*About this exercise*: Using the records below, locate all lines containing "next" and return them.

*Extracted entries*:
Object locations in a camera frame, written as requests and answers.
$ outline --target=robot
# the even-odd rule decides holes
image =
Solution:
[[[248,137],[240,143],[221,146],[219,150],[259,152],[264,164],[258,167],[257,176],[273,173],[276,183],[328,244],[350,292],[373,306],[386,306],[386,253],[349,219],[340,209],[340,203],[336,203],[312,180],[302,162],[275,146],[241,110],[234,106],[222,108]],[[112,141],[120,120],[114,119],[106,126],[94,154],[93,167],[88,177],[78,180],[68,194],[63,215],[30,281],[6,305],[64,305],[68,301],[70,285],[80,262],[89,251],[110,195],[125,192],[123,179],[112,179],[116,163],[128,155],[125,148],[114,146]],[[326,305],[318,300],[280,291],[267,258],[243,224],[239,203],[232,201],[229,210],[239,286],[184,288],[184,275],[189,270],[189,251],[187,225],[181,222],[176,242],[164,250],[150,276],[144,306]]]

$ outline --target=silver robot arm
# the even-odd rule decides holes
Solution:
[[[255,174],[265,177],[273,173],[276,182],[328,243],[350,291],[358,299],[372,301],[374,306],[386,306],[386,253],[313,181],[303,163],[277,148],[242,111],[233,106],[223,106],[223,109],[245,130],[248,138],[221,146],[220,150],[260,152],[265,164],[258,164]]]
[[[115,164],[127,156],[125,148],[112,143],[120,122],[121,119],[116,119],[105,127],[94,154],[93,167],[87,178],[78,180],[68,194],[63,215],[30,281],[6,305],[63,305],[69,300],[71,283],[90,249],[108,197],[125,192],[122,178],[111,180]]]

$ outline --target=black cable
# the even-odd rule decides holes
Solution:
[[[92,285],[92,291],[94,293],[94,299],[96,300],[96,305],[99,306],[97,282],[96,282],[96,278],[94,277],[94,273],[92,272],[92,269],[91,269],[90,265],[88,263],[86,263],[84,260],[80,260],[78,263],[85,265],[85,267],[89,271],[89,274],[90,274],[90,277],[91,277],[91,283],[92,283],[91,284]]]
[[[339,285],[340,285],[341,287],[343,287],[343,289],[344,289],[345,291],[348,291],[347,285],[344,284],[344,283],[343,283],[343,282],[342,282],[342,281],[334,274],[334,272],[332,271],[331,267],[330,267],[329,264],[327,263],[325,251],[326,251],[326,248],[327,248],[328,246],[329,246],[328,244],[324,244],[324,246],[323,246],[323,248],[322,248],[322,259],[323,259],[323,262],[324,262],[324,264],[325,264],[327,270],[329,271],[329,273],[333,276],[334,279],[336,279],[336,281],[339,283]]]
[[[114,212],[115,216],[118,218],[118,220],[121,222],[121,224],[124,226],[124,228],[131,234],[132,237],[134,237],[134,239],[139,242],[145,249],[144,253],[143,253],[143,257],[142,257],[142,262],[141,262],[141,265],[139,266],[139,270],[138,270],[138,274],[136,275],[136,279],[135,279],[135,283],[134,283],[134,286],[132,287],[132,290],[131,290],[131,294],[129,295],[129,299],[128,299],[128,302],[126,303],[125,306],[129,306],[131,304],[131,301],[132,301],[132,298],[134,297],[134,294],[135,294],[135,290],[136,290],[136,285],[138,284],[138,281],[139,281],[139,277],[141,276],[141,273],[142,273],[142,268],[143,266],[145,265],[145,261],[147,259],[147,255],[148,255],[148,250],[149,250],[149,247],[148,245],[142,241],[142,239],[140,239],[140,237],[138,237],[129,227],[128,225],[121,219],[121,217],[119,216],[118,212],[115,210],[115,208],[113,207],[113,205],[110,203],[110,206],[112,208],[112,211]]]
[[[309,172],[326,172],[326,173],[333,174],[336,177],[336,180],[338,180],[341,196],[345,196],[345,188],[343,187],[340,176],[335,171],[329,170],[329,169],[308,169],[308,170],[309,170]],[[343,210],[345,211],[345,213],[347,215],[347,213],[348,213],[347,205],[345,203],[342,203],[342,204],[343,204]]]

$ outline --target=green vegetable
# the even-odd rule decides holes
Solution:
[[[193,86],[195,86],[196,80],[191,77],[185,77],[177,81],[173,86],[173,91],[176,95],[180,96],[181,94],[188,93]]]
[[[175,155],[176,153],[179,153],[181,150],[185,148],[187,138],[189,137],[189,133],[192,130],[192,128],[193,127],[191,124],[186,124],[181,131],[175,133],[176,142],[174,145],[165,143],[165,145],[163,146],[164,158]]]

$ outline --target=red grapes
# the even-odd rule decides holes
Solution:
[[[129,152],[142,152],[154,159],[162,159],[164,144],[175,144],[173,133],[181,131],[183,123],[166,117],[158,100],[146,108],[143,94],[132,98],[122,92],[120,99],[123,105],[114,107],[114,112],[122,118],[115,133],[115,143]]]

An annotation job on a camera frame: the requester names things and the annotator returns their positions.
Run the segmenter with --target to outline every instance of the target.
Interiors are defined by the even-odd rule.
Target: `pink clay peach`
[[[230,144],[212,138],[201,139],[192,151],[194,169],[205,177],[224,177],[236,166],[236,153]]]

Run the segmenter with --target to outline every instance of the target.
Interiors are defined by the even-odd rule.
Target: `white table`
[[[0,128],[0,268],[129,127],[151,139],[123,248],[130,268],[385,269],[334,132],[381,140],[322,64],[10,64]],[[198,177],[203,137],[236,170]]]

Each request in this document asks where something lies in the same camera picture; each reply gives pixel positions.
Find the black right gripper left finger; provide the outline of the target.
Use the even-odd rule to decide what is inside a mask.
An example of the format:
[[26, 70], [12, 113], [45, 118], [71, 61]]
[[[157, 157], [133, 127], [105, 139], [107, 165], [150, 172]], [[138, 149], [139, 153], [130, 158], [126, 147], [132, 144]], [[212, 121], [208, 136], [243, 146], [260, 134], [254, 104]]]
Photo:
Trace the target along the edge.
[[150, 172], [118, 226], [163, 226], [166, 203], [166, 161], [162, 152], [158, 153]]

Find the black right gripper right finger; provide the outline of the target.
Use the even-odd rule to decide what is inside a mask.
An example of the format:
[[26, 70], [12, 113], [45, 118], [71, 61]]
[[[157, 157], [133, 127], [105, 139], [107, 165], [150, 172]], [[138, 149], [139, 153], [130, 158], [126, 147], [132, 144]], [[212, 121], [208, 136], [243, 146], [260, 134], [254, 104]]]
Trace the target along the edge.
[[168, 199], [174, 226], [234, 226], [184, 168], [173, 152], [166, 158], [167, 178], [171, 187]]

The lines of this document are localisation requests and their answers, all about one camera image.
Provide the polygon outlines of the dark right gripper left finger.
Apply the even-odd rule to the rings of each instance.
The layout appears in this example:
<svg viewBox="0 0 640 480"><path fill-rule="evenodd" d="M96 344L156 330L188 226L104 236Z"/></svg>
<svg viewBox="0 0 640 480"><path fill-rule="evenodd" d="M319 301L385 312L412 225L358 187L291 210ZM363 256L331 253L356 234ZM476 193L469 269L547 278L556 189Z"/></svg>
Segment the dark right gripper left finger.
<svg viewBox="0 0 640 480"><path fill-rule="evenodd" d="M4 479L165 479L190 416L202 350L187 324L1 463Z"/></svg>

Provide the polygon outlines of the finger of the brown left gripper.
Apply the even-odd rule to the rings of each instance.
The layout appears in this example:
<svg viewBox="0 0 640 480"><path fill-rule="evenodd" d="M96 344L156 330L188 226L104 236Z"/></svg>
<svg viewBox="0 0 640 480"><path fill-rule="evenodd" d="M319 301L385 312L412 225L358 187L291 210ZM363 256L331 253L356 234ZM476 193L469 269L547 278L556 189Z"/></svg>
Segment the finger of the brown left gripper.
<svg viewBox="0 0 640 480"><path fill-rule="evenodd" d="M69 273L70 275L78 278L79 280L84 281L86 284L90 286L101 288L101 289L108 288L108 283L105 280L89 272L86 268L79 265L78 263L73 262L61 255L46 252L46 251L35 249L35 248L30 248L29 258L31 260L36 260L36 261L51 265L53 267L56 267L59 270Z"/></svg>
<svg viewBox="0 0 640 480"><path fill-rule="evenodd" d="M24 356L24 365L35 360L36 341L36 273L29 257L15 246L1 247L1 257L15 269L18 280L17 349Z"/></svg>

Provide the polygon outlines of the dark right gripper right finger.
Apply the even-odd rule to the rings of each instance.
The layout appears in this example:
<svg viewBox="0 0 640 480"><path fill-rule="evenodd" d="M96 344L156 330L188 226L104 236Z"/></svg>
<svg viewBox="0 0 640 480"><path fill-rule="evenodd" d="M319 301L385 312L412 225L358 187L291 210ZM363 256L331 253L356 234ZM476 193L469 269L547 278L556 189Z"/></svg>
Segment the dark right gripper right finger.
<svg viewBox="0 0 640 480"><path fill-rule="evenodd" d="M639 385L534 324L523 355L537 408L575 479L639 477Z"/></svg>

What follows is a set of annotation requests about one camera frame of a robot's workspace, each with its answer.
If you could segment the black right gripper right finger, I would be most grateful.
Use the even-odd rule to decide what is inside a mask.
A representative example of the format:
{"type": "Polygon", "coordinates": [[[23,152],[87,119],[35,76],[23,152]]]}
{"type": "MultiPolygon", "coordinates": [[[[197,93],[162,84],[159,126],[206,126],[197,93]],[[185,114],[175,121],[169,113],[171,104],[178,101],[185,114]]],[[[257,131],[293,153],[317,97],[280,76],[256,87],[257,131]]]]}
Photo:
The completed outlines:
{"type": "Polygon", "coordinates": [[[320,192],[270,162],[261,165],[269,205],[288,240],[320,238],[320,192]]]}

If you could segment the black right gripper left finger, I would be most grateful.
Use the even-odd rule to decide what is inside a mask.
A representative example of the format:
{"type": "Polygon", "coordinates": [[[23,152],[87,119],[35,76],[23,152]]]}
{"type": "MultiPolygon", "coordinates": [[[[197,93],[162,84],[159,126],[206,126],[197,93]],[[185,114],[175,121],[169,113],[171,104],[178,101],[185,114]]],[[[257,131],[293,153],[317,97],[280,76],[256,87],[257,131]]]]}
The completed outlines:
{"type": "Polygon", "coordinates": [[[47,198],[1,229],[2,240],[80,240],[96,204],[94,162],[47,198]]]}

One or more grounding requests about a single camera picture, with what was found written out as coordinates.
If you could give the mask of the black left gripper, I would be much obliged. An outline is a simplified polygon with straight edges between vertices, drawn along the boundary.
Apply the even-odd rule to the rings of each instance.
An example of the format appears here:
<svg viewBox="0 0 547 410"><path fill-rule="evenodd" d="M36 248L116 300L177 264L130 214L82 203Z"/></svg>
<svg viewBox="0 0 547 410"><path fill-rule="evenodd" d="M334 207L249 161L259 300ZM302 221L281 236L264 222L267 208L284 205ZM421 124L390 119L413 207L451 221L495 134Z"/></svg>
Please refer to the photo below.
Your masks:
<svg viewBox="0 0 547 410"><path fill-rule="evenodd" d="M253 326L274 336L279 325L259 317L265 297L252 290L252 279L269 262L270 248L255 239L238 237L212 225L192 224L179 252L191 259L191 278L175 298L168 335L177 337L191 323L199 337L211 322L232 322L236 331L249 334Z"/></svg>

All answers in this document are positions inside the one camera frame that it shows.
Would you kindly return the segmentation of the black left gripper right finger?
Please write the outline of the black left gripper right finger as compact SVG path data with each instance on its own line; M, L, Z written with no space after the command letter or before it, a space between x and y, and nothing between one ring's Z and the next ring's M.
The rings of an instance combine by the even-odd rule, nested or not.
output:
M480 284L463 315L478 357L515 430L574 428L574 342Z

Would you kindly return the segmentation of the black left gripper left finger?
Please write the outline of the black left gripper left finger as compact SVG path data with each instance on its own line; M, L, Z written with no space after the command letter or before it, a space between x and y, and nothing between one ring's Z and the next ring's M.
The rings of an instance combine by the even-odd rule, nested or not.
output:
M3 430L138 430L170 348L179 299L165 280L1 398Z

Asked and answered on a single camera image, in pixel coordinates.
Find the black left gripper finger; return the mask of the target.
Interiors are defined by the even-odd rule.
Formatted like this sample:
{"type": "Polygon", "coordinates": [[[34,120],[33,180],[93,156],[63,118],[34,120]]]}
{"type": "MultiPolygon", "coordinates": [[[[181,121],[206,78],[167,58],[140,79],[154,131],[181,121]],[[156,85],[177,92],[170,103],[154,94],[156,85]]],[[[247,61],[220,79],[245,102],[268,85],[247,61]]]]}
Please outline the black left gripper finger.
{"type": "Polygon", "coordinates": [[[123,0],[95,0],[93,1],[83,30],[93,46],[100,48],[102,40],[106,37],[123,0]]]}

*Answer section*:
Please write the outline of the black left gripper right finger as compact SVG path data with each instance on its own line; M, L, Z written with no space after the command letter or before it, a space between x and y, and nothing between one ring's Z and the next ring's M.
Please write the outline of the black left gripper left finger as compact SVG path data with each instance on its own line; M, L, Z written with no space after the command letter or before it, a space between x and y, and nothing between one ring's Z and the next ring's M.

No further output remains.